ABOUT THIS TASK: Repeat the data exactly, leaving out any image.

SOURCE MATERIAL:
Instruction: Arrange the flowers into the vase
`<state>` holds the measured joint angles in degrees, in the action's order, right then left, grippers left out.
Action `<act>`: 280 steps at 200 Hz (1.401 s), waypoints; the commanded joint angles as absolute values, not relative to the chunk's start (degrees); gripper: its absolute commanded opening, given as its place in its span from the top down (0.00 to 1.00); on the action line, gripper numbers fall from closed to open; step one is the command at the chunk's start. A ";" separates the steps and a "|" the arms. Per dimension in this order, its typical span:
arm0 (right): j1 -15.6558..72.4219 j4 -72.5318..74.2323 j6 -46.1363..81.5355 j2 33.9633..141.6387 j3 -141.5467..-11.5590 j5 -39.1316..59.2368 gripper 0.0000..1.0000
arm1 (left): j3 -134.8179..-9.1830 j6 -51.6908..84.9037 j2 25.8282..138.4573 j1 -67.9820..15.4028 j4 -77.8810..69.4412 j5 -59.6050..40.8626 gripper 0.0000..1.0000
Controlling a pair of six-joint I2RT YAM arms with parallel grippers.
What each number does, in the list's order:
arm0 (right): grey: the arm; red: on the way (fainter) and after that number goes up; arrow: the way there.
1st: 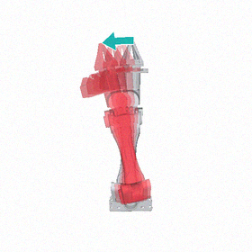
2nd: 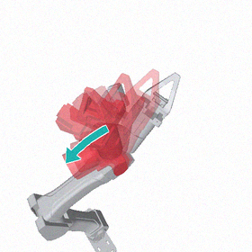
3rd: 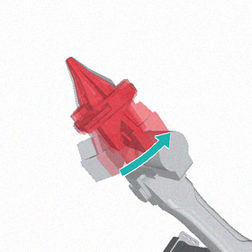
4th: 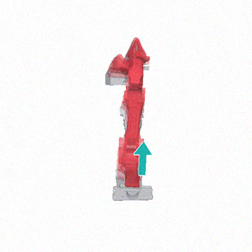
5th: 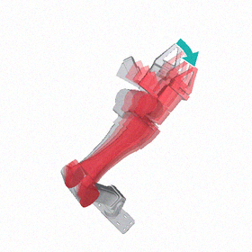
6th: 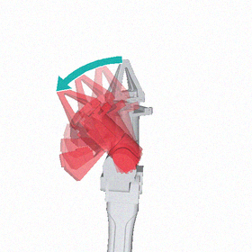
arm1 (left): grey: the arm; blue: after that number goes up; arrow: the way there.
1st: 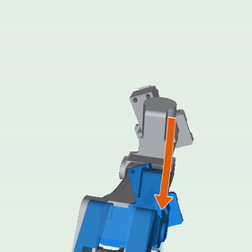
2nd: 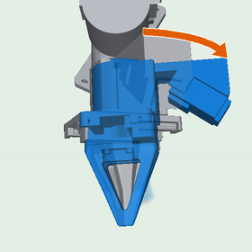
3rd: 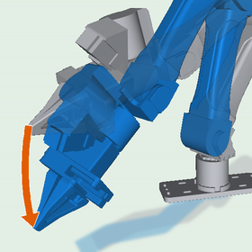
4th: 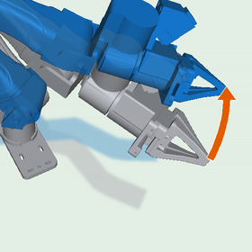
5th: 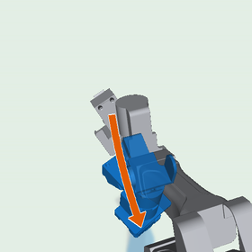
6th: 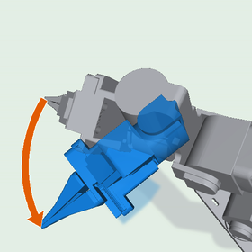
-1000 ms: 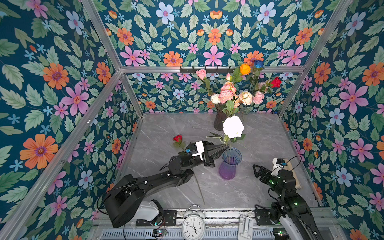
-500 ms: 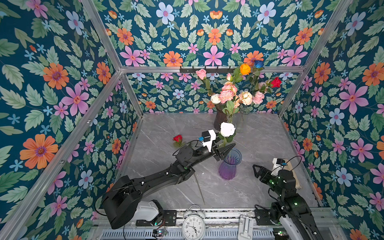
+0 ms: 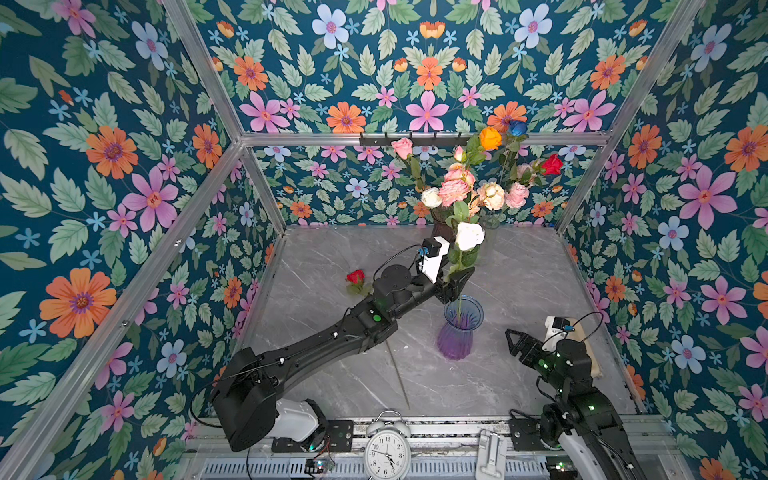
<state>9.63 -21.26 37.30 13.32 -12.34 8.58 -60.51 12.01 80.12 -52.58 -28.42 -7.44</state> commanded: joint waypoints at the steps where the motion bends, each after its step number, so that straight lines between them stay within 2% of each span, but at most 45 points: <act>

RESPONSE TO THE TASK:
Instruction: Arrange the flowers into the vase
`<state>` holds the measured joint angles in degrees, in the action's order, right then left, grippers left out.
Action `<act>`: 280 steps at 200 Hz (1.401 s), waypoints; the commanded joint angles as absolute values, not relative to the chunk's start (degrees); gripper: its absolute commanded opening, given as its place in its span from the top down (0.00 to 1.00); on the action line, gripper numbers fall from closed to open; step one is the command at the chunk's start. A ";" separates the steps and a "|" the arms. Per dimension in this order, its typical span:
arm0 (right): j1 -15.6558..72.4219 j4 -72.5318..74.2323 j6 -46.1363..81.5355 j2 33.9633..141.6387 j3 -141.5467..-11.5590 j5 -39.1316..59.2368 gripper 0.0000..1.0000
arm1 (left): j3 -134.8179..-9.1830 j6 -51.6908..84.9037 j2 25.8282..138.4573 j1 -67.9820..15.4028 j4 -77.8810..69.4412 j5 -59.6050..40.8626 gripper 0.0000..1.0000
Controlling a pair of six-joint I2RT YAM arms with parallel grippers.
What each number does, in the list's order:
arm0 (right): grey: the arm; red: on the way (fainter) and after that number goes up; arrow: the way there.
1st: 
2nd: 
3rd: 
4th: 
5th: 
6th: 
arm1 (left): grey: the arm; blue: after that number goes up; arrow: the way there.
1st: 
2nd: 
3rd: 
4th: 
5th: 
6th: 
-1000 ms: 
-500 ms: 
+0 ms: 
<state>9.63 -21.26 37.30 13.32 -12.34 8.58 -60.51 12.01 80.12 -52.58 -28.42 -7.44</state> commanded: joint waypoints at the steps where the motion bends, each after its step number, so that straight lines between them stay within 2% of each span, but at most 45 points: <act>

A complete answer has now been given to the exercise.